PEPFAR’s next phase (2026–2030) will test whether its spillover effects can evolve from accidental byproduct to intentional strategy. Three key challenges loom:
- Funding sustainability: PEPFAR’s budget is projected to shrink by 15% by 2030 as U.S. Priorities shift. The WHO’s Global Health Strategy 2025–2030 calls for domestic financing to replace donor reliance—but only 12 of 50 PEPFAR countries have committed to long-term health budgets.
- Data fragmentation: Without standardized electronic health records (EHRs) across regions, it’s impossible to track whether spillover effects are consistent or context-dependent. The Global Fund’s new EHR initiative aims to bridge this gap, but adoption is slow.

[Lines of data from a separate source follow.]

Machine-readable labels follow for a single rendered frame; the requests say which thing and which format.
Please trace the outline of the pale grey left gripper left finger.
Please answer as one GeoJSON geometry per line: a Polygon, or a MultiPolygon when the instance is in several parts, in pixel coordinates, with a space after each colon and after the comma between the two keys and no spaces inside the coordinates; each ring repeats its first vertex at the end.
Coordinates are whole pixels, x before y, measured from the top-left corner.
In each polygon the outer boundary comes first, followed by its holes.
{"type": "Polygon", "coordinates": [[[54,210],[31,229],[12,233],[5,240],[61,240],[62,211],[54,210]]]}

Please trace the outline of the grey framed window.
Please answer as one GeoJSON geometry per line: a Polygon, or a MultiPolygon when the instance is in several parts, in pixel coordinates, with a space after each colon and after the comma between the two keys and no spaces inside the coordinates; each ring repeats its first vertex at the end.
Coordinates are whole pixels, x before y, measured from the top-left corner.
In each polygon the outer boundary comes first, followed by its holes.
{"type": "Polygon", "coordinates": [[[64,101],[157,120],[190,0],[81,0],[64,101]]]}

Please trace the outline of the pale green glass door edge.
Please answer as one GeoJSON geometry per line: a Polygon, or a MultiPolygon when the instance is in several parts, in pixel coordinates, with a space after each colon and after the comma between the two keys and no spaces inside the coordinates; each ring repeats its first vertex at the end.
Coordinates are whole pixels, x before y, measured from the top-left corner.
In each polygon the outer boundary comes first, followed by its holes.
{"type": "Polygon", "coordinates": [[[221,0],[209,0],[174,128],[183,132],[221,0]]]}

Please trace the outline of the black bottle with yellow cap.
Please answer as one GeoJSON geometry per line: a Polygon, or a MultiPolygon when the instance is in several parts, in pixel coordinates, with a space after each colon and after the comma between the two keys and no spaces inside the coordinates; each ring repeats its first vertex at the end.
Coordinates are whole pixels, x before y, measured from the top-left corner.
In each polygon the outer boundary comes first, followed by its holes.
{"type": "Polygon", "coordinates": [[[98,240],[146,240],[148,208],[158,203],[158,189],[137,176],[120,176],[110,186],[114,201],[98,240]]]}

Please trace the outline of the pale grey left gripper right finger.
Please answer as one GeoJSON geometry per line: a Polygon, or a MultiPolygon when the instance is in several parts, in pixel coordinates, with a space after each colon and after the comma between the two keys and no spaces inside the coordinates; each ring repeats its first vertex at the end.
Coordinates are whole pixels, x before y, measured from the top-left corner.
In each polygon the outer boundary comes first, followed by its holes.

- The AMR time bomb: If PEPFAR’s expansion of ART and TB drugs continues without diagnostic upgrades, MDR-TB could reverse gains in HIV treatment. The WHO’s Global TB Report 2025 warns that 10% of new TB cases are now resistant to rifampicin—the cornerstone of PEPFAR’s TB-HIV protocols.
The silver lining? PEPFAR’s story proves that public health is a network effect. The clinics, workers, and supply chains built for one disease can—and do—save lives in ways no single program intended. The question is no longer if spillover works, but how to make it work everywhere, not just where HIV runs rampant.
References
- Lancet Global Health (2025): “Health System Spillover Effects of PEPFAR: A Retrospective Cohort Analysis”
- WHO (2024): “Community Health Worker Impact on Family Planning in Sub-Saharan Africa”
- JAMA Network Open (2023): “Option B+ and Maternal Health Outcomes in Mozambique”
- PLOS Medicine (2025): “Malaria Control Trade-offs in PEPFAR-Integrated Regions”
- CDC MMWR (2024): “Vaccine Supply Chain Innovations in Rwanda”
Disclaimer: This analysis is based on peer-reviewed studies and expert interviews as of May 2026. For personalized medical advice, consult a qualified healthcare provider.